Iron Mountain ski jump

Iron Mountain ski jump

Saturday, July 10, 2021

BETWEEN THE LINES [Sat, 7-10-21]

CHRIST IN WINTER: Reflections on Faith & Life for the Years of Winter


 


I go to church in person now primarily to bedevil our pastors, who are Cubs fans. Last Sunday I wore not only my Reds tie [one of two] but my Reds socks [two of many], because the Reds had just swept a series with the Cubs. The very first professional baseball team, my team, the Cincinnati Reds team, was winning! One of the greeters at church asked me why I was a Reds fan, as though there were something wrong with that. “Because my Grandma was a Reds fan,” I said. That always ends any argument. How can you fault a man for following his grandmother’s team? My spirits soared!

Then my Reds went and lost a game to the lowly Kansas City Royals, a game they had been winning six to one! My spirits took a nose dive! How could they do that?

I am embarrassed by the amount of time I spend on sports, and how my spirits soar and dive according to the fortunes of my teams. Well, no, I’m not really embarrassed, but I should be, because it borders on obsession.

When we lived in Iron Mountain, MI, I had a dentist who is a MI State U fan. Chris Selden is as sports-obsessed as I. We talked about it. We concluded that there is something wrong with us. His hygienist, Kyra Scott, agrees. When I apologized one day for refusing to let her start scraping on my teeth because Chris and I were talking sports, she sighed and said, “It’s okay. I schedule extra time when I know you are coming in.”

I once cancelled a TV service because it did not have the Big Ten Network. When I was nominated as a “distinguished alum” at Garrett Theological Seminary, my love of baseball was mentioned before my love of theology. I have an honorary contract with The Cincinnati Reds; I didn’t ask for it, Marge Schott, their owner, just sent it because she had heard of my devotion.

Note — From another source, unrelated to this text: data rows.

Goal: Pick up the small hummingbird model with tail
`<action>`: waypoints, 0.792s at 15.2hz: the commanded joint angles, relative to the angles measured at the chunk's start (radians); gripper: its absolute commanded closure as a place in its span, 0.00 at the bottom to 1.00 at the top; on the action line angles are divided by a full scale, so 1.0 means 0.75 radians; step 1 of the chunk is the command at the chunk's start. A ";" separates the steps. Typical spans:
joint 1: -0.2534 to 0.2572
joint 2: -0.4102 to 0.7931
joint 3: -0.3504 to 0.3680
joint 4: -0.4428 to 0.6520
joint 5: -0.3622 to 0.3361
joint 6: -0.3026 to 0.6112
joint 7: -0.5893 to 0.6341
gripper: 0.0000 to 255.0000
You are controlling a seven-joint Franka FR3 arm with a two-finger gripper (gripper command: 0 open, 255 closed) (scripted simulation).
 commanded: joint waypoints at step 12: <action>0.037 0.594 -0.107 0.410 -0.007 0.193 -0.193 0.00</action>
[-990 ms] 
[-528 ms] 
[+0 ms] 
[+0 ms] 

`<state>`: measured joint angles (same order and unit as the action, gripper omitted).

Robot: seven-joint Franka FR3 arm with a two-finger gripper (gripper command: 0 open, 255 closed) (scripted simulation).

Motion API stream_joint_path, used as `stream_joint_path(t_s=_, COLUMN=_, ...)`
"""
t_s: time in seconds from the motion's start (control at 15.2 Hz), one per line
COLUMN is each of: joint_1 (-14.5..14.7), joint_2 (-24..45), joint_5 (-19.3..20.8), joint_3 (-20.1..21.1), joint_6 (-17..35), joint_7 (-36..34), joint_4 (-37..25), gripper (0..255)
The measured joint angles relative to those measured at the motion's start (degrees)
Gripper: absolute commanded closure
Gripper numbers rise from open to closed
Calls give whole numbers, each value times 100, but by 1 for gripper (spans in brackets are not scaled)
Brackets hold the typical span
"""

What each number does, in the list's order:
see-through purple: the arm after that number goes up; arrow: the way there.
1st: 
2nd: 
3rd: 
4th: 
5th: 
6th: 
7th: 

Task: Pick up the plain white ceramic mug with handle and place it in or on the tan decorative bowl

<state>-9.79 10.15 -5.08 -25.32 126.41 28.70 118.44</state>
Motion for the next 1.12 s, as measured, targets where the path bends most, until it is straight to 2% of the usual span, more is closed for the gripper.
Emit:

When daughter Katie and her husband taught history at Auburn U, and granddaughter Brigid was born there, Perry & Sue Biddle were gracious enough to let us spend the night with them in Nashville on our way from IL to AL. They usually had a party for us, inviting old friends we met in Scotland, Amos & Etta Wilson, with other folks they thought we might enjoy. One man, as he left one night, said, either with admiration or bewilderment, “I’ve never before met a minister who knew so much about sports.”

I don’t know why I have this obsession. I don’t come from an athletic family. I hardly knew sports existed until we moved to Oakland City, IN, when I was 10.

Maybe it was the isolation of the farm. We didn’t have a car. From the last day of school in May until the first day in September, I didn’t have any playmates unless my Uncle Johnny [John H. Pond, my mother’s youngest brother, 15 years older than I] drove over from Francisco, five miles away, after he had closed his hardware store, and hit flies to me. He was single and lived with his mother in a town of 600. There wasn’t much for him to do in the evenings. I so looked forward to those moments with him. He was the best friend of my childhood and the best man at our wedding. To this day, when I am at loose ends, in my mind I go to that field and chase those fly balls through tall weeds.

I could justify my obsession, at least in my own mind, by participating in sports. It’s good exercise. It keeps one healthy. But my sports activity came to a screeching halt, unless you count walking as a sport, when I was 70 and we moved to Iron Mt and there was no softball league for old people, and where the only sport is strapping a couple of sticks to your feet and sliding down a long slope and then hanging in the air, buffeted by blizzard winds, until crashing into the tops of red pines several miles away.

Now, though, I just watch. It’s hard to justify sitting in front of the TV several hours a day, watching field hockey and water polo if there is no football or basketball or baseball, relieved only by Big Bang Theory re-runs, and claim that’s good for one’s health

I think I love baseball because each of us needs a spot “between the lines.” Especially In this time of political turmoil.

When you are “between the lines” on a baseball field, you have to concentrate so hard on the game that you can’t think about anything else. In the chaos of family life as a child, and puberty as an adolescent, and stupidity [mine as well as that of others] as an adult, sports has allowed me to drop all concern except the next pitch, the next snap, the next shot.

Everybody needs a spot “between the lines.” It doesn’t have to be sports, but each of us needs that oasis. You’re never too old to find a spot between the lines. If you don’t have one, the Reds can always use another fan. They’ll break your heart, but you’ll never have time to worry about politics or the virus or the environment. Just sayin’.

John Robert McFarland

To follow up on the column about renaming Jordan Ave in Bloomington, Johnson County, Iowa, home of the U of Iowa, just declared that it is no longer named for former VP and slave owner Richard Mentor Johnson but is now named for Lulu Merle Johnson, the first black woman to get a PhD at the U of Iowa.